Donnerstag, 6. Februar 2014

Klitschko out?


          Am 03. Februar 2014 musste ich 800 km ostwärts durch die Ukraine reisen – per Eisenbahn nach Lugansk. Als Dolmetscher für ein mittelständiges deutsches Unternehmen.      
           Daheim umsorgte mich wie immer meine Frau. Ob das Handy richtig eingesteckt ist, das Billet für die Hinfahrt in der Jacke steckt und nicht das für die Rückreise… „Lasse dich auf keine politischen Diskussionen ein. Du kennst doch den Witz?“  Ich kannte nicht.
          „Wie siehst du denn aus?“ „Politik! Klingelt es an der Tür, ich mache auf.  Einige Kerle. „ Für wen bist du – weiß oder rot?“ „Für die Weißen!“ „Hosen runter!“ Bekam mörderlich Prügel. Nach einer halben Stunde klingelt es wieder. Erneut einige Kerle. „ Für wen bist du – weiß oder rot?“ „Für die Roten!“ „Hosen runter!“ Bekam wieder mächtige Prügel. Als es zum dritten Mal klingelte, ließ ich gleich die Hosen runter. Das war die Nachbarin, zum Tee trinken.“
            Die ukrainischen Fernsehberichte und was in die Welt geht – ein einziger großer Maidan – und fast nur. Mir gefiel die Meinung eines Schriftstellers: „Wir sollten erst einmal  festhalten, dass dort auf ihm nicht das gesamte ukrainische Volk versammelt ist.“
           Aber wieder eine Warnung meiner Frau: „In Lugansk sind die Kosaken einmarschiert.
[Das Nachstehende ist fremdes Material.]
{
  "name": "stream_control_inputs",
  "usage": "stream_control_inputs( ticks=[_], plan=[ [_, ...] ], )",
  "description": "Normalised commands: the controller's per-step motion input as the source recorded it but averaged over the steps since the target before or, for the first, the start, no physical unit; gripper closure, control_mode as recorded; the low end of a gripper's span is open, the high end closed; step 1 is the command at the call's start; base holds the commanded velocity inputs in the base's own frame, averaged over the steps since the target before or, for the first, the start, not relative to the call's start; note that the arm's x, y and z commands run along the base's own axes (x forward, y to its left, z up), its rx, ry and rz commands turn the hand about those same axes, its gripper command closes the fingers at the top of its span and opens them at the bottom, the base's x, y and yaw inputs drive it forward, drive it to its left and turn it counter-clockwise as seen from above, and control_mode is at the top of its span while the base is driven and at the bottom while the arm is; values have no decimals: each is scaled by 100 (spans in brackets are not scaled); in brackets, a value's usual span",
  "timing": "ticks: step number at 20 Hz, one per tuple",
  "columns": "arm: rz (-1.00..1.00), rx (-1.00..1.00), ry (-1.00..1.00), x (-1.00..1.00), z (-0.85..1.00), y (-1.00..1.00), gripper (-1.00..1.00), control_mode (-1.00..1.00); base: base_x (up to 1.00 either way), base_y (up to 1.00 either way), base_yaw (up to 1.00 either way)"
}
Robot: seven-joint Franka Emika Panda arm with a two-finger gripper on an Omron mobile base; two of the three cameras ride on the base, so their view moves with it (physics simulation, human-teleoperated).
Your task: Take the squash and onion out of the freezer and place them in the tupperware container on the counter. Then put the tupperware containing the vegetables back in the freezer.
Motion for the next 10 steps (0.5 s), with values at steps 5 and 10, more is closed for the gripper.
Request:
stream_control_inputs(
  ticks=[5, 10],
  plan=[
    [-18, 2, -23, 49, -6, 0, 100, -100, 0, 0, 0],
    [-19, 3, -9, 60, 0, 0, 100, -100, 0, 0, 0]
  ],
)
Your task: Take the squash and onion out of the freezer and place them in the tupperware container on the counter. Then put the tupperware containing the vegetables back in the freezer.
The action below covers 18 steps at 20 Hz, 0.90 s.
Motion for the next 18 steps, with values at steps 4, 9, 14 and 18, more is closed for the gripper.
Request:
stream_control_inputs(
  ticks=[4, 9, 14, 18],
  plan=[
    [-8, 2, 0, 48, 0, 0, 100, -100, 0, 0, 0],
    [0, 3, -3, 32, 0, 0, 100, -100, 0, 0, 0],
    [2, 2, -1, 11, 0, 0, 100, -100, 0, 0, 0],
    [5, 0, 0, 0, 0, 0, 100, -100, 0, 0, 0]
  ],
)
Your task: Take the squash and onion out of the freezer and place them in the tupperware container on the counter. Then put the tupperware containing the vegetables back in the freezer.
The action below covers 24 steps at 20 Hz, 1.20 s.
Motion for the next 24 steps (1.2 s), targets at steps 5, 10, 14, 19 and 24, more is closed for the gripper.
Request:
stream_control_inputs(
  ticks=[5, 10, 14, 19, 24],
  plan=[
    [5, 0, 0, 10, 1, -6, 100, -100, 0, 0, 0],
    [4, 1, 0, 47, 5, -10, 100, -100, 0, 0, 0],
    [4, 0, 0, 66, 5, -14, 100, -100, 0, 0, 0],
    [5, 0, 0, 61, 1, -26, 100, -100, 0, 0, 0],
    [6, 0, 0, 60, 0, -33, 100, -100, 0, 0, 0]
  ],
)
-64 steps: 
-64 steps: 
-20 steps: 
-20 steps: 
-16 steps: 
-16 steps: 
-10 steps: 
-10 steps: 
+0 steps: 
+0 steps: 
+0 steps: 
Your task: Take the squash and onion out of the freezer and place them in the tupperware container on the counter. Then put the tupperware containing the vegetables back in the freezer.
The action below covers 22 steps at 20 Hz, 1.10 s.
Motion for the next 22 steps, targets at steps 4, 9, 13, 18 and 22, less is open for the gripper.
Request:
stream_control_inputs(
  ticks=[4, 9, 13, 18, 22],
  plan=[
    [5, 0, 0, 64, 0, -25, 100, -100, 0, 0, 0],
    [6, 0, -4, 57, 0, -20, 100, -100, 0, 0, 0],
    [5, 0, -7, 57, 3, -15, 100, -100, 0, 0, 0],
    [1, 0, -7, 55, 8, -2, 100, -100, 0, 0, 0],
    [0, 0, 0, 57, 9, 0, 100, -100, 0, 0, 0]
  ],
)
Mische dich nur nirgends ein!“
          Meine Gute schickte mich dann, damit ich rechtzeitig zum Zuge komme, in Erwartung eines Verkehrschaos schon gegen 15.30 Uhr per Kleinbus zum Kiewer Hauptbahnhof.                 Ganz im Gegenteil – wir kamen zeitig genug dort an, mit 90 Minuten Reserve. Auf den Straßen ruhig – nix von Maidan. Auf dem Bahnhof belebt wie immer. Im Zug Leute – keine Diskussion zum von meiner Holden gefürchteten Thema. In Lugansk keine Reiterhorden, alles normal.
           Zurück zur Überschrift.
          Im gestrigen ukrainischen Teil des Internets gab es ein Banner mit dem Text: „Jazenjuk und Tjagnibok beerdigen Klitschko.“ Weil meine Frau in dem Moment von mir eine Antwort erwartete, wurde ich abgelenkt. Danach war das Banner verschwunden. Weil hier nur von einem politischen Vorgang die Rede sein konnte, fand ich nichts Entsprechendes heute.
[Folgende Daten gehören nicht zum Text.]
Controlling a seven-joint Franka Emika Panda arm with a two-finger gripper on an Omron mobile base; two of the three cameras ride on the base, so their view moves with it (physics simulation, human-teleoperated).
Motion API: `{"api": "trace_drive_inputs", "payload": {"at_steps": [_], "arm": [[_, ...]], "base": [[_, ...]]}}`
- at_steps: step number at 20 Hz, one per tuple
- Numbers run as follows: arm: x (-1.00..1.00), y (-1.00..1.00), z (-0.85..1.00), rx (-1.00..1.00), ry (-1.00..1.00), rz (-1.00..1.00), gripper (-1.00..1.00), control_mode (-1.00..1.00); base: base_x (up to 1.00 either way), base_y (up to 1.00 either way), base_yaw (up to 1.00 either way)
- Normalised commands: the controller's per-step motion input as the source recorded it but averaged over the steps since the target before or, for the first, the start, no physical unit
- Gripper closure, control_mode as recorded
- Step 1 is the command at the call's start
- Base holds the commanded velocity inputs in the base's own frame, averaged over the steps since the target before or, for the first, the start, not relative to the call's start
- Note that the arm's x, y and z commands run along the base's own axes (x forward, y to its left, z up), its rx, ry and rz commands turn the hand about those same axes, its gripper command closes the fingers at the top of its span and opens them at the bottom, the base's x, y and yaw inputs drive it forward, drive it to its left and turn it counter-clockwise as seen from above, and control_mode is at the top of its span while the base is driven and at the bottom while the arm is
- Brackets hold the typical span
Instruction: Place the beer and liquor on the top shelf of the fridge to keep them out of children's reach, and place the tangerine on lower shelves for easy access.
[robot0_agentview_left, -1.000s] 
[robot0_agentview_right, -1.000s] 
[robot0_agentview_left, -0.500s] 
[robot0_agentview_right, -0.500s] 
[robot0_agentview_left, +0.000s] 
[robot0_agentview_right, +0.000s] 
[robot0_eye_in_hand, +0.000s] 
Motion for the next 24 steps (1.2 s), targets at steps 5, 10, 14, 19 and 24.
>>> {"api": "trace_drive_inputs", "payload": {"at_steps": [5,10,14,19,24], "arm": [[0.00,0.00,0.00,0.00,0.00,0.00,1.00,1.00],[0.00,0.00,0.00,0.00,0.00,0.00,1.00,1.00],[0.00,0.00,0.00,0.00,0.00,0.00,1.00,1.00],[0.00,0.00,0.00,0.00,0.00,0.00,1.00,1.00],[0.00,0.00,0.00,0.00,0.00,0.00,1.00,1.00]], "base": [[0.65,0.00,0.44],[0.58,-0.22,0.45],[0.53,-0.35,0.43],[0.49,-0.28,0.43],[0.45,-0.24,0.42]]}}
         Allerdings gab es in den letzten Tagen vier kleine Szenen in der Berichterstattung, die mir auffielen.
           Zuerst die Reaktion auf die Frage, ob jemand wüsste, wo Jazenjuk sei. Unter Lachen der Umstehenden: „Der mit der ehrlichen Kugel in der Stirn? Ist heute noch nicht hier gewesen.“ Sinngemäß: traut sich wohl doch nicht in die vorderste Front.
        Als zweites  die deutliche Weigerung von sogenannten „Aktivisten“, der Aufforderung von Vitalij Klitschko nachzukommen, ein besetztes Gebäude zu räumen. Man wendete sich einfach ab. Sinngemäß: wer bist du denn? Er sah nicht wie ein Sieger aus. 
       Dann ein Auftritt von Herrn Tjagnibok in der Westukraine, noch vor dem Maidan: „…unsere Erde schützen vor Moskowitern, Juden und anderem Dreckzeug!“ Das ukrainische „neschistj“ lässt sich anders als dem letzten Wort im vorigen Satz nicht übersetzen. Diese Art zu sprechen ist in Deutschland von 1933 bis 1945 üblich gewesen. Wehret den Anfängen!
           Zuletzt: ein römisch-katholischer Priester hat in der Westukraine fast die gleichen Worte wie Tjagnibok  gebraucht, wurde anschließend von seinen Oberen rasch in ein Kloster gesandt – zum „Nachdenken“.
        Nur ist Herr Tjagnibok in bester Gesellschaft. Der Oberkommandierende des „Wehrschutzbundes namens Bandera „Dreizack““, welcher als eine Art „grauer Kardinal“ diese paramilitärischen Formationen lenkt, hat Ziele, welchen die „Lugansker Kosaken“ nicht gutheißen.

Bleiben Sie am Ball und recht gesund!